Le second cairn a une forme de trapèze irrégulier dont la grande base sud mesure environ 14 m, les côtés ouest et est environ 10,50 m et 8 m ; le côté nord a été en partie détruit et le côté est détruit. La façade sud présente un parement externe doublé d'un mur interne à environ 0,80 m. Les chambres B et C, contemporaines, sont séparées par une mince cloison de 0,80 cm d'épaisseur et possèdent une architecture très similaire : couloirs parallèles orientés à 195°, plus étroits à l'entrée (0,70 m et 0,75 m) qu'à l'ouverture sur la chambre (0,95 m et 1 m). Les couloirs se prolongent à l'intérieur des chambres, surtout dans la chambre C où ils forment des compartiments internes. La chambre B mesure 4 m sur 3,75 m et comprend une cellule adventice pentagonale dans l'angle nord‑ouest, de 1,60 m sur 1,40 m, avec une entrée étroite encadrée par deux dalles verticales. La chambre C, la mieux conservée, présente une hauteur minimale estimée à 1,70 m pour la chambre et 1,10 m pour son couloir ; le couloir est bordé d'orthostates pratiquement jointifs et se prolonge de 1,75 m à l'intérieur de la chambre. De forme trapézoïdale, la chambre C mesure 4 m côté couloir, 3 m en fond et 8 m de profondeur ; elle comporte trois compartiments distincts aux coins sud‑ouest, nord‑ouest et sud‑est, tandis que le coin nord‑est est précédé de trois piliers disposés en arc de cercle qui pourraient avoir soutenu des éléments de fermeture ou de couverture. Le compartiment sud‑est avait un dallage de petites dalles en micaschiste et des dalles en migmatite retrouvées à l'entrée pourraient correspondre à un dispositif de fermeture de type « chatière + opercule », connu ailleurs dans la région.
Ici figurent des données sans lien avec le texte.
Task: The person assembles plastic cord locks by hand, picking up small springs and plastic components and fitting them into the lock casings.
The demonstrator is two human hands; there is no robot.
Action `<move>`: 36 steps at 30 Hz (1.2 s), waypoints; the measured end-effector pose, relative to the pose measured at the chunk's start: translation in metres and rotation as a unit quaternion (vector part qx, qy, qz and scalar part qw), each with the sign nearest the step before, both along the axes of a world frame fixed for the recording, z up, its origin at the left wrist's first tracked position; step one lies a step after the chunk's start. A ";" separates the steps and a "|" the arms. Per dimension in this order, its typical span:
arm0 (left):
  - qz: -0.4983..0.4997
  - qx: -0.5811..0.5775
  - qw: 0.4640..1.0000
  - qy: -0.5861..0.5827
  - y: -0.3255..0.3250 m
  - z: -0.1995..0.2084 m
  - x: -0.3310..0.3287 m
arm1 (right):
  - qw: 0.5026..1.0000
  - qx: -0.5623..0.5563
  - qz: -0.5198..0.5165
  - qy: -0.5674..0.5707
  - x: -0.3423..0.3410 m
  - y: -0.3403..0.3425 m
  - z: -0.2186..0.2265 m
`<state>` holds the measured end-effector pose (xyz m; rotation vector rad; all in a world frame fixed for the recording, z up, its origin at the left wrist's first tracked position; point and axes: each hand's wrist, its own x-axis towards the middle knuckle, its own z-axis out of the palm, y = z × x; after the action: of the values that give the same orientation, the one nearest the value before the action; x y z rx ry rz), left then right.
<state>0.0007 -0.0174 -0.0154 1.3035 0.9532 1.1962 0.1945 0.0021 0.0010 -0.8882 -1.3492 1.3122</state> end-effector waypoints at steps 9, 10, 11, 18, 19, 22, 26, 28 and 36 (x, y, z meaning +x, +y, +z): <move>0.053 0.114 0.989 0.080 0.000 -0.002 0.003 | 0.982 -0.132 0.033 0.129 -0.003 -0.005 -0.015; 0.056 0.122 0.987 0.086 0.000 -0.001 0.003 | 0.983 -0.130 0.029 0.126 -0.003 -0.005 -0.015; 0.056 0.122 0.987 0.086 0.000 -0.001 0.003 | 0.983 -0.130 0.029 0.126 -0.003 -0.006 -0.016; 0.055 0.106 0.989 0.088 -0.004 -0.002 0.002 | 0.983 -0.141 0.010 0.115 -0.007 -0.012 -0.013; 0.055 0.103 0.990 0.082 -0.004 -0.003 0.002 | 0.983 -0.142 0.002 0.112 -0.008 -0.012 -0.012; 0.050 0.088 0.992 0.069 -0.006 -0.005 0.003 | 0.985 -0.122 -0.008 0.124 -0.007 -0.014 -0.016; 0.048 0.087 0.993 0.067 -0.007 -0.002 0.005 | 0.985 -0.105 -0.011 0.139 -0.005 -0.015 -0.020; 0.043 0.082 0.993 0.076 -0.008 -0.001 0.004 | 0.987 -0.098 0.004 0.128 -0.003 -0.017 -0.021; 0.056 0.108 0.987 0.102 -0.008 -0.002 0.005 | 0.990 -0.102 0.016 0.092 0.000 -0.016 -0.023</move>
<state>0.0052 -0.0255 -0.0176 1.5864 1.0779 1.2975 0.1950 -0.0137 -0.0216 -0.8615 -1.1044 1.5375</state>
Le mobilier provient principalement des abords des entrées des chambres et, secondairement, des pierrailles du cairn ; la fouille de la chambre A a livré presque aucun matériel. La céramique comprend des tessons de vases à fond rond à pâte noire fine et des tessons à pâte rouge, parmi lesquels des fragments d'un vase de type « brûle‑parfum » associé au Chasséen de l'Ouest de la France. Des tessons plus grossiers, semblables à la poterie de Kerugou, proviennent des niveaux supérieurs et pourraient indiquer une fréquentation postérieure sans réutilisation des chambres. Le mobilier lithique est maigre : petits éclats de silex et de quartzite, quelques lames en silex, une hache polie en roche verte et un fragment de hache polie en dolérite de type A ; ces haches, trouvées uniquement dans la chambre B, pourraient correspondre à une réutilisation plus tardive de cette chambre. Une perle en verre bleu est l'unique élément de parure découvert. Le mobilier funéraire rapproche Kerleven des nécropoles de Kervadel‑Kervinion et du Souc'h, et une datation au carbone 14 d'un charbon recueilli dans l'angle sud‑est de la chambre A situe une période autour de 2875 av. J.‑C. (+/‑125), compatible avec la céramique et l'architecture observées.